Start of Block

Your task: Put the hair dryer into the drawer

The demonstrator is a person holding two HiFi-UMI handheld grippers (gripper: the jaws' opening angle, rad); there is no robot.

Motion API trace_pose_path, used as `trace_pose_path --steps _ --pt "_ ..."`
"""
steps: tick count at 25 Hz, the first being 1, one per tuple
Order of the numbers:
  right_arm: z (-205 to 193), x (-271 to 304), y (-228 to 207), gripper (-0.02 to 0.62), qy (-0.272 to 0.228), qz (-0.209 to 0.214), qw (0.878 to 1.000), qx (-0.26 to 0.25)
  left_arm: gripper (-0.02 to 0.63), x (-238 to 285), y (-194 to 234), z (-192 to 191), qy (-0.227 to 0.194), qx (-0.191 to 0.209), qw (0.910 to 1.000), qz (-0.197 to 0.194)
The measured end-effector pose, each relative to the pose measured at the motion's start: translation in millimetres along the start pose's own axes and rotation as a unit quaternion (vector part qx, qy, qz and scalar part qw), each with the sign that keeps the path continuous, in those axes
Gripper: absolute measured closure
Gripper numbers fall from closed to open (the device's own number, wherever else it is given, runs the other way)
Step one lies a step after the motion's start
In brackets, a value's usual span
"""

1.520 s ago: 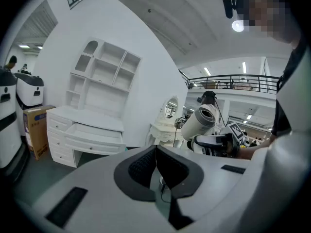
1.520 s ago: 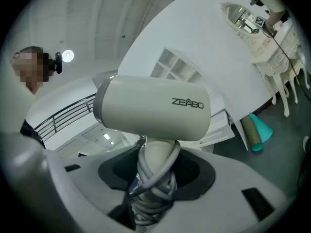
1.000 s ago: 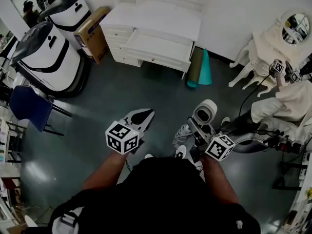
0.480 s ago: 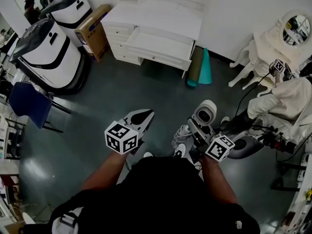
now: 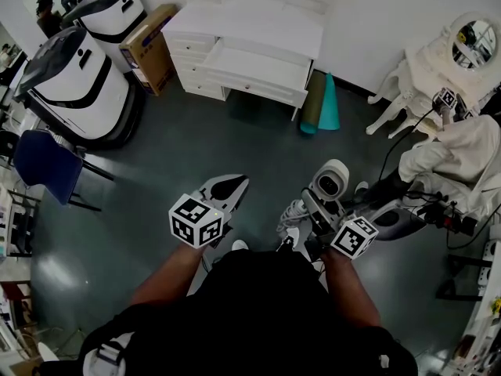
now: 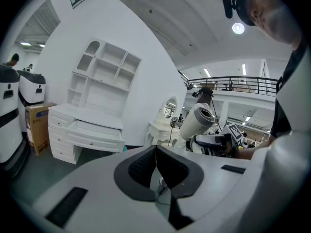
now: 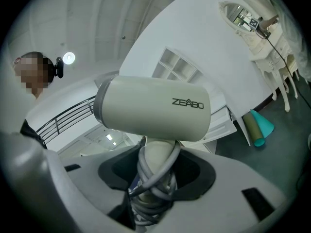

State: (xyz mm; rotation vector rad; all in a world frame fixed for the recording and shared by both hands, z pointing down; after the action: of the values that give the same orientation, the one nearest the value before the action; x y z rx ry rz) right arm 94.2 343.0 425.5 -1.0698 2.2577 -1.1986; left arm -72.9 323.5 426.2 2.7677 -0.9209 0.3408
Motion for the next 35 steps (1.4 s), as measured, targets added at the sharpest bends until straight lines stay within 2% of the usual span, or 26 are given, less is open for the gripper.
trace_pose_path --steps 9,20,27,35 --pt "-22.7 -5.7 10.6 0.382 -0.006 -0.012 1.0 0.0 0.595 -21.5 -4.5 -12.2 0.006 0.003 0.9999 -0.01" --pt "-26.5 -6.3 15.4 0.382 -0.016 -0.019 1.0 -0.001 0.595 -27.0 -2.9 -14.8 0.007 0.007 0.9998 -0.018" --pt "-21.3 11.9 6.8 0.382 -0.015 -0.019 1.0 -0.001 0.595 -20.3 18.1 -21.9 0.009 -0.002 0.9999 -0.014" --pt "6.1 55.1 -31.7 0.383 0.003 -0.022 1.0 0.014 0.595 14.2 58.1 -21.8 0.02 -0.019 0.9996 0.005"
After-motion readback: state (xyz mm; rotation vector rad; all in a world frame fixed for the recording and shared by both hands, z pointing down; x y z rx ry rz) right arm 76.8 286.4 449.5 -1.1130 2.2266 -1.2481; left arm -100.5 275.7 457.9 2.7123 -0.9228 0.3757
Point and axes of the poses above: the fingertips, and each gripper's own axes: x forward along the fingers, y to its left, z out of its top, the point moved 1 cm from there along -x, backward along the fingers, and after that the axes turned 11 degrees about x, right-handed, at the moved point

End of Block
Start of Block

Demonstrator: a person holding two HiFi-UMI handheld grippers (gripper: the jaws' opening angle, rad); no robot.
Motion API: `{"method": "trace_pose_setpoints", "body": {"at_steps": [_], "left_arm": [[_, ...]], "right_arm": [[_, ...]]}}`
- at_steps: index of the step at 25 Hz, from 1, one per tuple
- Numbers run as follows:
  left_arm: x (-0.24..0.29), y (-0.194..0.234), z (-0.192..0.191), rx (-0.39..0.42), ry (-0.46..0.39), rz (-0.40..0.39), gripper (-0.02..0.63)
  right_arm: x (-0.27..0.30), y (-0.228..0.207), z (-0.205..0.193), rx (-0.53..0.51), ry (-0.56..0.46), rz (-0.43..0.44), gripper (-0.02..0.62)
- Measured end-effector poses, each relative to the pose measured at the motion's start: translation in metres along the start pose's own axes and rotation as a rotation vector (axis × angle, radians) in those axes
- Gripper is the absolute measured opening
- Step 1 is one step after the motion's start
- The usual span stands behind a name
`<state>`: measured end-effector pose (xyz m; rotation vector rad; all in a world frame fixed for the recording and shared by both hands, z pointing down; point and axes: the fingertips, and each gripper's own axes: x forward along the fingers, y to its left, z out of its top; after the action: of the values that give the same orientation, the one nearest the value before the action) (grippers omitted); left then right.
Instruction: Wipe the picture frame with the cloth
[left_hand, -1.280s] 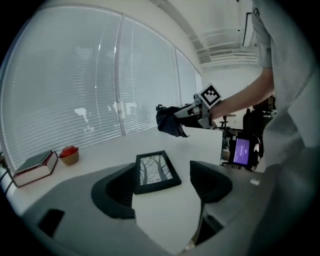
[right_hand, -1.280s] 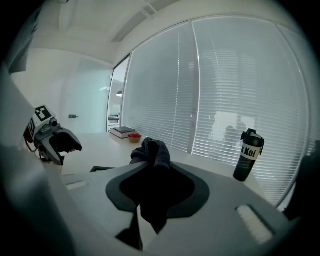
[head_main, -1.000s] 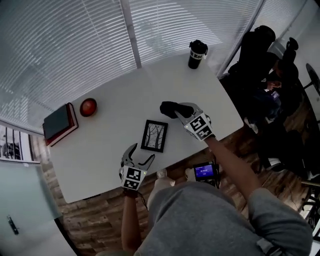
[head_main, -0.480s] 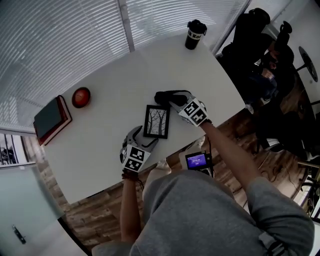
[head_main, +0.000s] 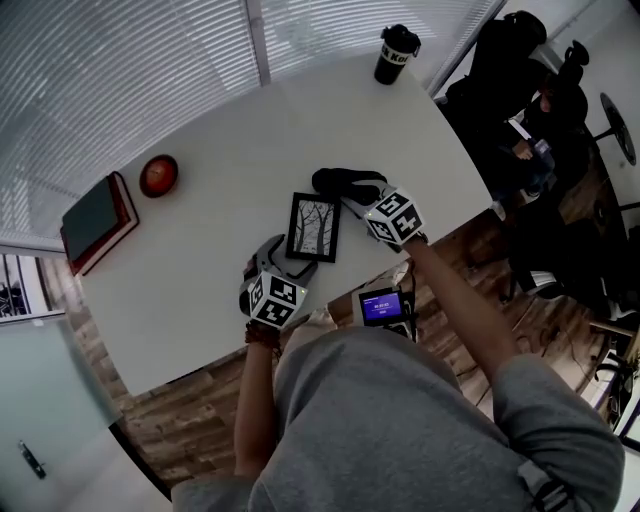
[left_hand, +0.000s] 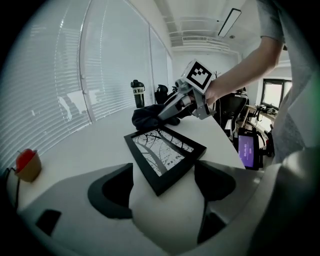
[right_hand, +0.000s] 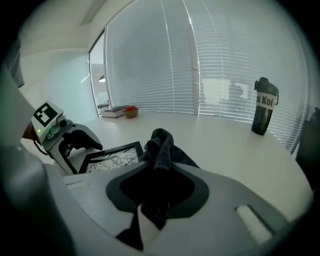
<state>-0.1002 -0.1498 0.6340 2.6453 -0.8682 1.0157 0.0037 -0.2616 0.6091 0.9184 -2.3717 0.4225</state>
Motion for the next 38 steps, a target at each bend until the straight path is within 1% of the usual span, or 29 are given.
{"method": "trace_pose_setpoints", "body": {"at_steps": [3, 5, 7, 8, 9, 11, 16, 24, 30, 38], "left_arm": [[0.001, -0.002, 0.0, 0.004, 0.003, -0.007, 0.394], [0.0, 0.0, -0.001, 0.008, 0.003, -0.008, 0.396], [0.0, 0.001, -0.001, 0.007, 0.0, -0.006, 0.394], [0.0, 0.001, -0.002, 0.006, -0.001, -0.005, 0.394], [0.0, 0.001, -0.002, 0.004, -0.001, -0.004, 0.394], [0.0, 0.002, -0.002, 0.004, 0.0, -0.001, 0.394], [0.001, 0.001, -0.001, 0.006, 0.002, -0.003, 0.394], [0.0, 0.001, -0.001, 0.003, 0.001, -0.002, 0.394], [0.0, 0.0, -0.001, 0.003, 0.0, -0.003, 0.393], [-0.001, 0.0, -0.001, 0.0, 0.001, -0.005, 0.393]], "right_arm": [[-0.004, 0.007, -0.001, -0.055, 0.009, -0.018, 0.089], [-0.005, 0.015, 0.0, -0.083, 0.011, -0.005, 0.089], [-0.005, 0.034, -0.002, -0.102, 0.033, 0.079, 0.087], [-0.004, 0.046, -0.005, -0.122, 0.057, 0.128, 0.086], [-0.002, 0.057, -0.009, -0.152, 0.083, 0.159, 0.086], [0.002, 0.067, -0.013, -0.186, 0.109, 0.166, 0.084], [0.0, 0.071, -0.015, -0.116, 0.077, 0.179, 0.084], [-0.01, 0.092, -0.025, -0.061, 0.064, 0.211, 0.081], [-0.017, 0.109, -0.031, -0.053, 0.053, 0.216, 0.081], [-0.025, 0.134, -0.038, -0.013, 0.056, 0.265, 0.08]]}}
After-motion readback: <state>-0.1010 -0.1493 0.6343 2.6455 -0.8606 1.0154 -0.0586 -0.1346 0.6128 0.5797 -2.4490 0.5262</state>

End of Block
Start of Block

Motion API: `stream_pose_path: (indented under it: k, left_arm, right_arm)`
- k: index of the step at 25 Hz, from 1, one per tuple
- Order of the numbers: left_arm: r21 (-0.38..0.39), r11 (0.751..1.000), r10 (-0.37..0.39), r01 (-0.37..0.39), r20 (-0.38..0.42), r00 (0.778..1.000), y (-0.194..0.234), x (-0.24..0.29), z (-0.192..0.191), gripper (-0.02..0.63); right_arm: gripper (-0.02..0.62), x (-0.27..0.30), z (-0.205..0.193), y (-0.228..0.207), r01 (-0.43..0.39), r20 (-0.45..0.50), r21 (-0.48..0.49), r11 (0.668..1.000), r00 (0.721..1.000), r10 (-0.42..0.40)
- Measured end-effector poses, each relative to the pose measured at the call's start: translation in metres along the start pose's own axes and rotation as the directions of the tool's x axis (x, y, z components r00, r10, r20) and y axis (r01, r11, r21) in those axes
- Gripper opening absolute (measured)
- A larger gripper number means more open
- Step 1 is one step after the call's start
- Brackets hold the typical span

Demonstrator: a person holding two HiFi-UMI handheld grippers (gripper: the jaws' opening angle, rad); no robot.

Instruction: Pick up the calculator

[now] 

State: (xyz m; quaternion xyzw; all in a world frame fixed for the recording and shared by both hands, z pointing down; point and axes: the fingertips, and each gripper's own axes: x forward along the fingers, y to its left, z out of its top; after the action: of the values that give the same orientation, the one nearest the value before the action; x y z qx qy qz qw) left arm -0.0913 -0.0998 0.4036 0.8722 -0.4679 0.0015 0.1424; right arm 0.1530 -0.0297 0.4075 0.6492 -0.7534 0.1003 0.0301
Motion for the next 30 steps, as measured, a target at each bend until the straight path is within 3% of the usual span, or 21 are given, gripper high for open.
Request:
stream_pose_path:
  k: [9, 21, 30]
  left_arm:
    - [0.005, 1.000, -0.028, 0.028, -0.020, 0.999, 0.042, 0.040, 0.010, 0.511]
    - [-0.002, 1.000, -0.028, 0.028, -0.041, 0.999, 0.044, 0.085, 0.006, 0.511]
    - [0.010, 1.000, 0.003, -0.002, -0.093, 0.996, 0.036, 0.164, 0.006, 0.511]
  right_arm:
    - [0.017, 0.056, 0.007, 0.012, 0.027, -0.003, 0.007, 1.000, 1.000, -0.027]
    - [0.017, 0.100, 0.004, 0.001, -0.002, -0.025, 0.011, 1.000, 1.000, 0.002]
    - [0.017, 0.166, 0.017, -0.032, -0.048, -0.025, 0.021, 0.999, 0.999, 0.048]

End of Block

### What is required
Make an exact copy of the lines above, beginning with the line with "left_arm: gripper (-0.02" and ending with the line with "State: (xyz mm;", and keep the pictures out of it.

### Written answer
  left_arm: gripper (-0.02 to 0.63), x (-238 to 285), y (-194 to 234), z (-192 to 191), qy (-0.227 to 0.194), qx (-0.191 to 0.209), qw (0.910 to 1.000), qz (-0.197 to 0.194)
The measured end-effector pose, each relative to the pose measured at the motion's start: translation in millimetres along the start pose's own axes and rotation as a unit quaternion (vector part qx, qy, qz and scalar part qw), each with the sign that keeps the path continuous, in those axes
Gripper: absolute measured closure
Gripper numbers fall from closed to open (the device's own number, wherever else it is given, runs the other way)
Step one lies a step after the motion's start
In brackets, a value's usual span
"""

1.520 s ago: 
1.520 s ago: 
1.000 s ago: 
0.480 s ago: 
now: 
now: 
now: 

State: (xyz mm; rotation vector rad; all in a world frame fixed for the recording and shared by both hands, z pointing down; after the action: of the values that give the same orientation, the one nearest the value before the action; x y z rx ry rz) right arm 94.2 343.0 425.5 -1.0698 2.2577 -1.1986; left arm -72.9 323.5 426.2 2.7677 -0.9209 0.3408

The exercise has been completed in full.